- Problem: Collect all lines containing the word "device" from the data.

━━━━━━

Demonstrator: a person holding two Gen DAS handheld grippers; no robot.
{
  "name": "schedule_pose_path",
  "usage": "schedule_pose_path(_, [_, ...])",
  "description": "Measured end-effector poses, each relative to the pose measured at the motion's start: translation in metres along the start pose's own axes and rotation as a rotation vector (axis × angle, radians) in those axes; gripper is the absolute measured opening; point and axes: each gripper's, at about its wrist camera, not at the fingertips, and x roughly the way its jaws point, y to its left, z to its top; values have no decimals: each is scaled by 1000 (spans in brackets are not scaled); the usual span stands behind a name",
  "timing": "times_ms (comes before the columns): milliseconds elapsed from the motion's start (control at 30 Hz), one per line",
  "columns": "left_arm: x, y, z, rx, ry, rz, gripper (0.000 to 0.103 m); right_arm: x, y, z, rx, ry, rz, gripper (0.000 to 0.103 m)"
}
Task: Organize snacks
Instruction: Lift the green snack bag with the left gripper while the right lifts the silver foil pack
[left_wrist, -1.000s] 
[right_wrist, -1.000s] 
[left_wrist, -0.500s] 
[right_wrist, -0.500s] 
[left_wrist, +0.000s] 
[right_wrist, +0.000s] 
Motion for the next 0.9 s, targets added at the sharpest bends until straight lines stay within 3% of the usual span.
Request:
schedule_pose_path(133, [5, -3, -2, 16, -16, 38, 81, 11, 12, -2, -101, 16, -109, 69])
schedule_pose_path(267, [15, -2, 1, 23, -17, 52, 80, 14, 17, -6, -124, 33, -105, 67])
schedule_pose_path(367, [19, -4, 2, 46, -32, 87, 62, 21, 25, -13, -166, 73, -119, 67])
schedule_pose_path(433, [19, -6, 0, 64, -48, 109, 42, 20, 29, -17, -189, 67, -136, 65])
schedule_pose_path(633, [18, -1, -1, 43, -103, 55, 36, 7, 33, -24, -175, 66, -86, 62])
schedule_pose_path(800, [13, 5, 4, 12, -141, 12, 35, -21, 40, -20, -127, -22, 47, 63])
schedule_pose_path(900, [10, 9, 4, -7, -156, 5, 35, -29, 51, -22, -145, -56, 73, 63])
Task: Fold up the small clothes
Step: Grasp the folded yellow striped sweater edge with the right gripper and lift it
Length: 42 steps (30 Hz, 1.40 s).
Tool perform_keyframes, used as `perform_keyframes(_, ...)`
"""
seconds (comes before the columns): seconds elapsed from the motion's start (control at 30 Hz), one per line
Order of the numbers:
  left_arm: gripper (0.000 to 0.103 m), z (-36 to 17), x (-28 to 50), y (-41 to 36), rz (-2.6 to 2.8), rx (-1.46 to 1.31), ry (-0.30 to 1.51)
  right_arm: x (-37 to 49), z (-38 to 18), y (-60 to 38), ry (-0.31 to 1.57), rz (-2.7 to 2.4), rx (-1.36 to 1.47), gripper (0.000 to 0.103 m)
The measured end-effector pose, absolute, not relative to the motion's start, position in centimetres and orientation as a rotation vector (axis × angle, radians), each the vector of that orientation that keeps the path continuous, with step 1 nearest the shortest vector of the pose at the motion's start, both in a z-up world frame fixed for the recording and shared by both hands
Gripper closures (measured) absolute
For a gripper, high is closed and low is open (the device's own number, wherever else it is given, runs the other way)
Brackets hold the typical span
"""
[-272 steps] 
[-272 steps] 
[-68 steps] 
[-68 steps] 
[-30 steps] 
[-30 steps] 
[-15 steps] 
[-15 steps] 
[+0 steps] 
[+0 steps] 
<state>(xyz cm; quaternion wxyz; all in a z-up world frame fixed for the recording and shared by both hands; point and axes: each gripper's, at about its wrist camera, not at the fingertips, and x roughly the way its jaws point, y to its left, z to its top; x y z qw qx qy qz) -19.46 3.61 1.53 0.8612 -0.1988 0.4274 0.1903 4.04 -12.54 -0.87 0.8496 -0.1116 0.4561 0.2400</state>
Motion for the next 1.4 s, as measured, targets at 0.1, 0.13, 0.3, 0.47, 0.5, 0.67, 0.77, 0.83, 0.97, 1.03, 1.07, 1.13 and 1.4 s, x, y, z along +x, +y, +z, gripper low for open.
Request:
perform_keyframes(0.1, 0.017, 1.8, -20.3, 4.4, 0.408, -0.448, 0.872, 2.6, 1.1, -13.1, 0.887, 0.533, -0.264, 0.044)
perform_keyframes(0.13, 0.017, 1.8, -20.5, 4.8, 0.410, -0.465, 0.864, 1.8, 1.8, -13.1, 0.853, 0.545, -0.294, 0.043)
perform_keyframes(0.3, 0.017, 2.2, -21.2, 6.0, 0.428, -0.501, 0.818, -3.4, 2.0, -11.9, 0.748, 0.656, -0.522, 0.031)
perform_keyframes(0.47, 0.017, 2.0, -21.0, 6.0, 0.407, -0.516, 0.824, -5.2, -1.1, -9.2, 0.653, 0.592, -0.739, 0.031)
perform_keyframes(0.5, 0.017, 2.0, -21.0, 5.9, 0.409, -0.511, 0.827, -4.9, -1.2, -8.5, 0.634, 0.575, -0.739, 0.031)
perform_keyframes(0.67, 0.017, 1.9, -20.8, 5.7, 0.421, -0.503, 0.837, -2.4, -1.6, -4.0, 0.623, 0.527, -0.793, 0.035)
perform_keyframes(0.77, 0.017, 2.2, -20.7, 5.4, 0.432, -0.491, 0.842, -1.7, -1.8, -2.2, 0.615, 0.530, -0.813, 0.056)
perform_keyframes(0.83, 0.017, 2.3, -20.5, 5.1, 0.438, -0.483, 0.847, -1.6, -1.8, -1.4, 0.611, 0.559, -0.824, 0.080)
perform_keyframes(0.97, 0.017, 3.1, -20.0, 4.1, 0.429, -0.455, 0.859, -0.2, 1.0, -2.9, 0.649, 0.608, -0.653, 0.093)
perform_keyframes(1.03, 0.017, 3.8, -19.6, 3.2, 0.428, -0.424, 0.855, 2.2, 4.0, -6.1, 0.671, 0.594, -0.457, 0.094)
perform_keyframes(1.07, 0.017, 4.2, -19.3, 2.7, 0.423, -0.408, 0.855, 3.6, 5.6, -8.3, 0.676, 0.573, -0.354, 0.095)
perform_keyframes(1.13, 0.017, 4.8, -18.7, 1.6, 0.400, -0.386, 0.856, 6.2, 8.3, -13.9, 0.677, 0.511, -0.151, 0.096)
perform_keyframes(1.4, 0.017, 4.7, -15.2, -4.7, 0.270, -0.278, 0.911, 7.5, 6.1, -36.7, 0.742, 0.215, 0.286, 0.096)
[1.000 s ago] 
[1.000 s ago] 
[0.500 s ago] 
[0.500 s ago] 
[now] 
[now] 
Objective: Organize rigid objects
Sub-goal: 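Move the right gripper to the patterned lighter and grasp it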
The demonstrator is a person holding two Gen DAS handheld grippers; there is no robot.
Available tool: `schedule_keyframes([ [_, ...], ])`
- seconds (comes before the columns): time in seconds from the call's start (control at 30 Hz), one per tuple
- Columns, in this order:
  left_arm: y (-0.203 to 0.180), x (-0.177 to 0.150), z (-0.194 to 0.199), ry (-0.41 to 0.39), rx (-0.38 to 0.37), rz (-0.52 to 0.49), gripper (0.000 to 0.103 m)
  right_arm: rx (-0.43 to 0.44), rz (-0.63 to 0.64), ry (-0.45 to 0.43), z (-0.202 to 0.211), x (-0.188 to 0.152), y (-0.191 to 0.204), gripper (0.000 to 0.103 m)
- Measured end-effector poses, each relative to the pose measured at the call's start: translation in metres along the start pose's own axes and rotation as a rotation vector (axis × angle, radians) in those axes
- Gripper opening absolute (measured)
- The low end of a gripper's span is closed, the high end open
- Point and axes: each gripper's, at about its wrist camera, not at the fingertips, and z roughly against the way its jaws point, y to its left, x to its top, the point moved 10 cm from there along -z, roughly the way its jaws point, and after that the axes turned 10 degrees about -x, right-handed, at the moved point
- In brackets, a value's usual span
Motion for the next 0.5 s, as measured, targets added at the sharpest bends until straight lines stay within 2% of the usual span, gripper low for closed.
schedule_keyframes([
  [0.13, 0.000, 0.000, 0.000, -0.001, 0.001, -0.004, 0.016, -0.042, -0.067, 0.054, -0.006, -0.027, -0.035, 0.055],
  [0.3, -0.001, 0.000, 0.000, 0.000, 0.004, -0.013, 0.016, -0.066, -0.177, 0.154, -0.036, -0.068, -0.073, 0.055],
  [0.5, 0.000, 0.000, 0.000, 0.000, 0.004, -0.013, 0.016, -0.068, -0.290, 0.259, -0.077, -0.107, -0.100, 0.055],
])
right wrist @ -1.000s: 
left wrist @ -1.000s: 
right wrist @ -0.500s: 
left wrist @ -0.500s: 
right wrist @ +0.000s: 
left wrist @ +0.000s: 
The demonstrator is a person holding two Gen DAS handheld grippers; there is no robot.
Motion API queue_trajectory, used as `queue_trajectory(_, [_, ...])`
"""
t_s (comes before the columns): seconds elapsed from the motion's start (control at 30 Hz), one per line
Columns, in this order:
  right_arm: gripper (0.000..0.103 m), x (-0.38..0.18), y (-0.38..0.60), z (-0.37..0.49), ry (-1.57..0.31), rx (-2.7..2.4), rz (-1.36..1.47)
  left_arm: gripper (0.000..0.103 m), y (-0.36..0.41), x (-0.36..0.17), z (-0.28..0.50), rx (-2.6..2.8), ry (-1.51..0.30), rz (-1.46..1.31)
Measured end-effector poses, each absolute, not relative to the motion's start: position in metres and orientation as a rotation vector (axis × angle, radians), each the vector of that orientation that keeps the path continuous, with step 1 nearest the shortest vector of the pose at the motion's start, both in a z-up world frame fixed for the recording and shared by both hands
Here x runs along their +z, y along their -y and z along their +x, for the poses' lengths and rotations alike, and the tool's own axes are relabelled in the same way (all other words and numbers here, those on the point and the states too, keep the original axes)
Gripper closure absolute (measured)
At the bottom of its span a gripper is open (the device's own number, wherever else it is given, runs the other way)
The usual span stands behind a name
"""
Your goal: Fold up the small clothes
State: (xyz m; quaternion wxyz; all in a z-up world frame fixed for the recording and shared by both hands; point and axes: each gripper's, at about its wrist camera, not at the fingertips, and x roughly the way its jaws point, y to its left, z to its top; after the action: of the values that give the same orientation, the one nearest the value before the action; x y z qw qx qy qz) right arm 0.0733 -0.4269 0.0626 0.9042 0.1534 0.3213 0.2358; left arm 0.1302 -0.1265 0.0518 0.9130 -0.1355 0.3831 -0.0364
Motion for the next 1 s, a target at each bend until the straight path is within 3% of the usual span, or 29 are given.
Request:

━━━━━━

- Task output:
For a gripper, high is closed and low is open (the device's own number, wherever else it is given, runs the other way)
At the bottom of its span a gripper is open (the device's own number, wherever else it is given, runs the other way)

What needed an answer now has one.